Trying to delay Phoenix shutdown

I’m running a Phoenix install, and I have a need to delay shutdown for a couple of seconds to ensure graceful shutdown. Basically, what I’d like to be able to do is trap SIGTERM, then have the server run for another couple of seconds, and only then stop responding.

My approach this far was to try and add an exit handler in the application supervisor tree - as it’s the last child it gets shut down first. This works, in the sense that it’s the first to stop and it halts the shutting down of the other children - so, as expected.

However, the server still stops responding as soon as the SIGTERM is received - even though processes are still running.

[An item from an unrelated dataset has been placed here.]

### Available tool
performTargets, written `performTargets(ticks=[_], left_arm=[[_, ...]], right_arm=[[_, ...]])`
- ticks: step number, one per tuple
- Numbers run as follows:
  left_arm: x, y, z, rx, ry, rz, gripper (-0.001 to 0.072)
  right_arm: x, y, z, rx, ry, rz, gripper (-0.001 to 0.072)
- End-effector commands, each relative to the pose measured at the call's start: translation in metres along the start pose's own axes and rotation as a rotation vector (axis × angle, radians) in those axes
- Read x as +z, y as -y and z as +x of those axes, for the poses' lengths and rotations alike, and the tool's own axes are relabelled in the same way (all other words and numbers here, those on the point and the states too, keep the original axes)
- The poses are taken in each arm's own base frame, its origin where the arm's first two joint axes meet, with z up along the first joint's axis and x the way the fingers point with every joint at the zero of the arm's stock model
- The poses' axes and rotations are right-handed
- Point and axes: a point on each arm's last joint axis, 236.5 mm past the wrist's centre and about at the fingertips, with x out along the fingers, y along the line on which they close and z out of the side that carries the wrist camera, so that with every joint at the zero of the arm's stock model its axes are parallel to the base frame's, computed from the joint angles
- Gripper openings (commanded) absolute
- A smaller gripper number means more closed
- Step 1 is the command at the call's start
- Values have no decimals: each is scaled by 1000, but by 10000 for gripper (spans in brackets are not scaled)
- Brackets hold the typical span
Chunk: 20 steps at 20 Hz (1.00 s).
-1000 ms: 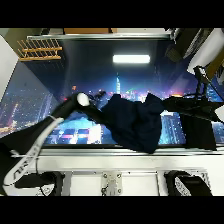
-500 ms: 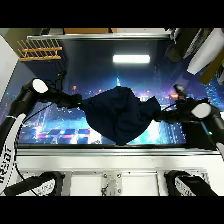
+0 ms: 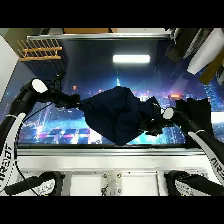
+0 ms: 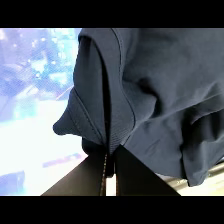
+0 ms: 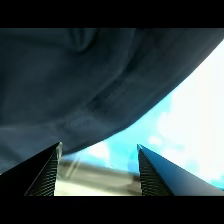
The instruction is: Fold the clothes and pants, and hang the long-sleeved shirts on hangers.
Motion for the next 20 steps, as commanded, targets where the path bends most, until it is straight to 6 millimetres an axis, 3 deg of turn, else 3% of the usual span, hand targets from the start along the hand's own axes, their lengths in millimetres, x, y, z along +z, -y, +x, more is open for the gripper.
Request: performTargets(ticks=[1,5,6,7,8,10,11,13,16,18,20], left_arm=[[2,0,0,0,9,2,7],[3,-1,0,1,10,6,7],[2,-1,0,1,9,7,7],[3,-1,0,1,10,7,7],[3,-1,0,1,10,7,7],[7,-1,-9,3,40,18,7],[15,0,-23,2,79,22,8],[45,6,-81,3,226,41,8],[80,36,-226,20,565,119,8],[73,69,-325,39,800,198,7],[42,104,-407,59,999,279,8]], right_arm=[[6,-9,14,-2,33,68,512],[2,-21,29,-10,33,44,507],[1,-23,32,-11,36,32,377],[4,-27,33,-7,53,20,171],[9,-30,31,0,80,9,32],[28,-36,13,11,164,-24,12],[42,-38,-11,2,224,-65,12],[73,-41,-82,-41,371,-167,12],[88,-66,-246,-18,679,-311,12],[69,-84,-354,18,920,-344,12],[31,-97,-438,50,1130,-373,12]])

So I’m looking for any info/help in making sure the server doesn’t stop until my exit handler is done.

Edit:
Tried Application.prep_stop/1 as well, with the same behaviour - it is indeed called before the application supervisor is terminating it’s children, however, before prep_stop/1 is called, the server stops accepting requests.

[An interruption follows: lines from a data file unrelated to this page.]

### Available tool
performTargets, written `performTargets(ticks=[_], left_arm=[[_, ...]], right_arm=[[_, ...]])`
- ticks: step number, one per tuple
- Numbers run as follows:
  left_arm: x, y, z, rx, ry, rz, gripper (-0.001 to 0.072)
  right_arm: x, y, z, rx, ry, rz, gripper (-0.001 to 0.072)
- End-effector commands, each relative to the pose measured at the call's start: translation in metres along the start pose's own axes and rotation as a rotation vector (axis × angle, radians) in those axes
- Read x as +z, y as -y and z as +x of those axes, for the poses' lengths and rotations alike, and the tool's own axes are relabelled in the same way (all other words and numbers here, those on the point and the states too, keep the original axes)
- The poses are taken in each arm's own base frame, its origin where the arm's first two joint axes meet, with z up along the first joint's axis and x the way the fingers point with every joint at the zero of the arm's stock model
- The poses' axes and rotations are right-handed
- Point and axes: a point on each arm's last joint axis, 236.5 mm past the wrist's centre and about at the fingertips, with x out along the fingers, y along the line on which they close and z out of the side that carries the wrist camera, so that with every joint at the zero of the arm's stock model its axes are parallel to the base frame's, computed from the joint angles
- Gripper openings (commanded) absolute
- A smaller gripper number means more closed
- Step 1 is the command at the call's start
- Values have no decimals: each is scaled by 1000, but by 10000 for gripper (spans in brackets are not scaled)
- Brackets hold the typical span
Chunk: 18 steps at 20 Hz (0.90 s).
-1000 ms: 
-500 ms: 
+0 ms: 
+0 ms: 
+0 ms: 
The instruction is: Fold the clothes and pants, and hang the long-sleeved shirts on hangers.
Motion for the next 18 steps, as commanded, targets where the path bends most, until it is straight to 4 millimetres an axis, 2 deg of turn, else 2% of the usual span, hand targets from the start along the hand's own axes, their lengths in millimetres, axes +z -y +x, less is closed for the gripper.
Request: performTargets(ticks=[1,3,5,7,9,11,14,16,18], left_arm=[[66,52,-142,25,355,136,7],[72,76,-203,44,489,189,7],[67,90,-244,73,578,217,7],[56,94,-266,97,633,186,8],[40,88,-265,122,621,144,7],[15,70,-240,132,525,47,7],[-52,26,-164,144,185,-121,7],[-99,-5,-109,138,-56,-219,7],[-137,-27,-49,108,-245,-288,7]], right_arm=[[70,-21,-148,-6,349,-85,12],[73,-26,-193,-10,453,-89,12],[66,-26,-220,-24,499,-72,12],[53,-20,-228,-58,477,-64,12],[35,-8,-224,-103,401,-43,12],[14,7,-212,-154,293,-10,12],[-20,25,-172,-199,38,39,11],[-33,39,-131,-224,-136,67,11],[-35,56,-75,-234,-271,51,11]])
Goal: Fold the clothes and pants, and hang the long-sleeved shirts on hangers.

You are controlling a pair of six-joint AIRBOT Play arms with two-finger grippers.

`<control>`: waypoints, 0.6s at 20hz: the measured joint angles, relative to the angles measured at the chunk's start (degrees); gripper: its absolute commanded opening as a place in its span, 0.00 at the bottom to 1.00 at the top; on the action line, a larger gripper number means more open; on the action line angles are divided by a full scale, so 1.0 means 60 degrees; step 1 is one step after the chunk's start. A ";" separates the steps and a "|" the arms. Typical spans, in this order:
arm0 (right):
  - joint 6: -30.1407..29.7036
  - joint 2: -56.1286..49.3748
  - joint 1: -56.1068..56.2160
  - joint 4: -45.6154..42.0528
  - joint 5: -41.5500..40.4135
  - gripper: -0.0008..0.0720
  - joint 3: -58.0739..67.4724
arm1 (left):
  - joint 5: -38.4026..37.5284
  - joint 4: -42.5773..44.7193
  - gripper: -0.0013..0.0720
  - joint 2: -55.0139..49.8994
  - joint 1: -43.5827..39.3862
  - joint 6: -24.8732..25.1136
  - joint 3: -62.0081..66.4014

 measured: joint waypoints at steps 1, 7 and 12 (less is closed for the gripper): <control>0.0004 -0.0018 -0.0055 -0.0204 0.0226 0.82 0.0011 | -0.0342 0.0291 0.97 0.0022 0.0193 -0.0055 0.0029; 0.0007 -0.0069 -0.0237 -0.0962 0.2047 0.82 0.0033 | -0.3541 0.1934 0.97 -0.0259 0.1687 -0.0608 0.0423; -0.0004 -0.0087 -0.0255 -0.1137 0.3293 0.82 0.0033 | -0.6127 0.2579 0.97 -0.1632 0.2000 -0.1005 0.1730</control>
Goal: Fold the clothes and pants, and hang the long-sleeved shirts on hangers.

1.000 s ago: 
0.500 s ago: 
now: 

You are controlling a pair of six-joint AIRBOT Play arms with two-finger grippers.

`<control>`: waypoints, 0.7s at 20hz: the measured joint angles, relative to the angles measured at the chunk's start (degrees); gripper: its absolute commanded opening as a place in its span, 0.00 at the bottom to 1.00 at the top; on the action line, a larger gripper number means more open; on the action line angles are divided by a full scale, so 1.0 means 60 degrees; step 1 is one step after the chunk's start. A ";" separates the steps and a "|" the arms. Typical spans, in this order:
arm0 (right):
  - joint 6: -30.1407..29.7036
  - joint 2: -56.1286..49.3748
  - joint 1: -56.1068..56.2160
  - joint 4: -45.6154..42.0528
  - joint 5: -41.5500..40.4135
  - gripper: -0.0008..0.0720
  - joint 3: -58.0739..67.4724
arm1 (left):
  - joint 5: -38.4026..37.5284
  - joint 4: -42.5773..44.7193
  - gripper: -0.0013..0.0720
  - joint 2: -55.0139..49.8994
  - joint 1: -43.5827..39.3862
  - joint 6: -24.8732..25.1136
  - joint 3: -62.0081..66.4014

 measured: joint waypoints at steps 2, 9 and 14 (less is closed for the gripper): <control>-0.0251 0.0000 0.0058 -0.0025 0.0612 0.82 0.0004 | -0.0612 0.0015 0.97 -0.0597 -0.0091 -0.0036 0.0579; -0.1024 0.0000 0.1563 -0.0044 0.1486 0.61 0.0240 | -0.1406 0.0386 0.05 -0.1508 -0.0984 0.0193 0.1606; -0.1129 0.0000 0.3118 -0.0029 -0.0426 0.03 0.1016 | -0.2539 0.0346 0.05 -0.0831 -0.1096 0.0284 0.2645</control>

And now, looking at why this might be the case, I can see I’ve :inets in mix.exs under application.extra_applications … that wouldn’t be part of the supervision tree in my application, so I’m guessing that would receive SIGTERM asynchronously. Could that be the reason?

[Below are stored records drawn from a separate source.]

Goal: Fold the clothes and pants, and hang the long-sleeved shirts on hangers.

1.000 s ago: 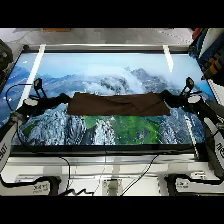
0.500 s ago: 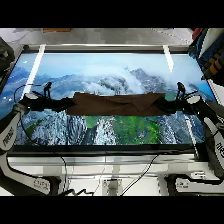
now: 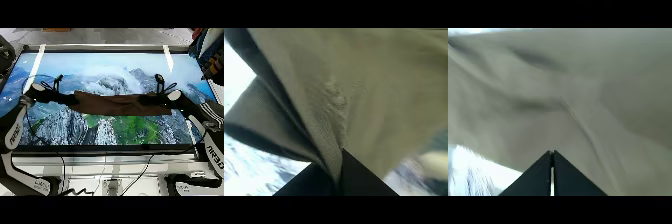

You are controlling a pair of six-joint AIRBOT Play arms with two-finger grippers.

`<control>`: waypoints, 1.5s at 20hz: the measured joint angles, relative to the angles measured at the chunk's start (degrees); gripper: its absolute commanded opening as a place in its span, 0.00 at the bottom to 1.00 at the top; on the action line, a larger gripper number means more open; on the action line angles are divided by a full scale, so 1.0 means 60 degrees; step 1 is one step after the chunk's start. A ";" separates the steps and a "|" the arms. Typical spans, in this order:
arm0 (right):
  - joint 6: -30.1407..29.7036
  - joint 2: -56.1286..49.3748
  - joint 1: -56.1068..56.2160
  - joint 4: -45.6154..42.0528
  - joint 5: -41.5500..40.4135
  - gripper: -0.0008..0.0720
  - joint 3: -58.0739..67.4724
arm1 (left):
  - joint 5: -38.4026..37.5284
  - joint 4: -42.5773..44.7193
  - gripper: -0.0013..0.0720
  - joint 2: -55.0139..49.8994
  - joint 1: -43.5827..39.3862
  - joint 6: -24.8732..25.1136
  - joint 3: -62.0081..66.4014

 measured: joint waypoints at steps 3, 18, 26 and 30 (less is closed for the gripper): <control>0.0408 -0.0029 0.0969 0.0011 -0.1268 0.03 0.0419 | -0.1351 0.0087 0.05 0.1024 0.0109 0.0004 0.0393; 0.3049 -0.3530 0.5978 0.0583 -0.1249 0.03 0.3351 | -0.3129 0.0011 0.05 0.4116 -0.0018 -0.0029 0.0623; 0.3158 -0.2459 0.2586 -0.1355 0.1435 0.03 0.3636 | -0.1530 -0.0171 0.05 0.2692 -0.2375 -0.0947 0.0601; 0.3162 -0.1778 0.0168 -0.1887 0.3166 0.04 0.3646 | 0.1056 -0.0871 0.85 0.1574 -0.4266 -0.1118 0.0601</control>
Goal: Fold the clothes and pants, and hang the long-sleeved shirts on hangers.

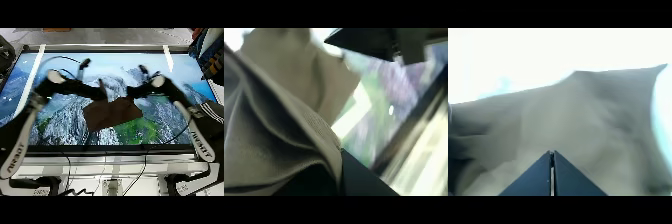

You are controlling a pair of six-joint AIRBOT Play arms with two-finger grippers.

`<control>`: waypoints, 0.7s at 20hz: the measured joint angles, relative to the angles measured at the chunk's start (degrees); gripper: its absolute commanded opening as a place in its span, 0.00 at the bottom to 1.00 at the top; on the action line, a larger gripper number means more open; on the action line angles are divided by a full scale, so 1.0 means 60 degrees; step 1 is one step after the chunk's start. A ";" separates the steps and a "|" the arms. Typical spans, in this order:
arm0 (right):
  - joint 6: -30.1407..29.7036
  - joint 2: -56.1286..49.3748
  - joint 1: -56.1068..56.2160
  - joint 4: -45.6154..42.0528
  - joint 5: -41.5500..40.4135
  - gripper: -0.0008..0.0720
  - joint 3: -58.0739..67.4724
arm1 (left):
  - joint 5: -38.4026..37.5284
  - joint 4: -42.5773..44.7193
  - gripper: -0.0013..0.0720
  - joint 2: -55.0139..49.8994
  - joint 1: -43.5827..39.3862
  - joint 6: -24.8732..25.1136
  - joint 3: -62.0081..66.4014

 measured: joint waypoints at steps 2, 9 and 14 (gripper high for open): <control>-0.0084 0.0175 -0.0994 -0.0142 0.0805 0.20 0.0000 | 0.1268 -0.0178 0.97 -0.0503 -0.0747 -0.0058 0.0000; -0.1417 0.0058 -0.2827 -0.0375 0.2248 0.97 -0.0029 | 0.2543 -0.0361 0.97 -0.0958 -0.1158 -0.0095 -0.0004; -0.1668 -0.1111 -0.2550 0.0219 0.2335 0.97 -0.0029 | 0.1902 -0.0375 0.97 -0.0900 -0.0546 -0.0098 -0.0004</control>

Hmmm nope, doesn’t seem to be related. Still at a loss on this one

Just wanted to say this is very odd to me. I’m doing exit trapping to cleanly shutdown WebSockets, ongoing requests, and pipelines, and everything responds throughout the process (until the process shuts down).

Is it 100% the server not responding, or is there some type of proxy in front of it that’s aware of the shutdown state and is not sending traffic?

I just tried doing a clean new Phoenix install (1.5.7 according to mix.exs), and then setup a simple shell oneliner:

while true ; do curl localhost:4000 -s > /dev/null ; done

I’ve then added an exit handler, that looks like this:

defmodule Testy.ExitHandler do
  use GenServer

  require Logger

  def start_link(_) do
    GenServer.start_link(__MODULE__, %{}, name: __MODULE__)
  end

  @impl true
  def init(state) do
    Process.flag(:trap_exit, true)
    {:ok, state}
  end

  @impl true
  def terminate(_msg, state) do
    Logger.info("Sleeping")
    Process.sleep(4500)
    Logger.info("Done sleeping")
  end
end

I run mix phx.server, and then I send a SIGTERM to it. I see no requests between SIGTERM and the Done sleeping in the log, nothing from the curl calls.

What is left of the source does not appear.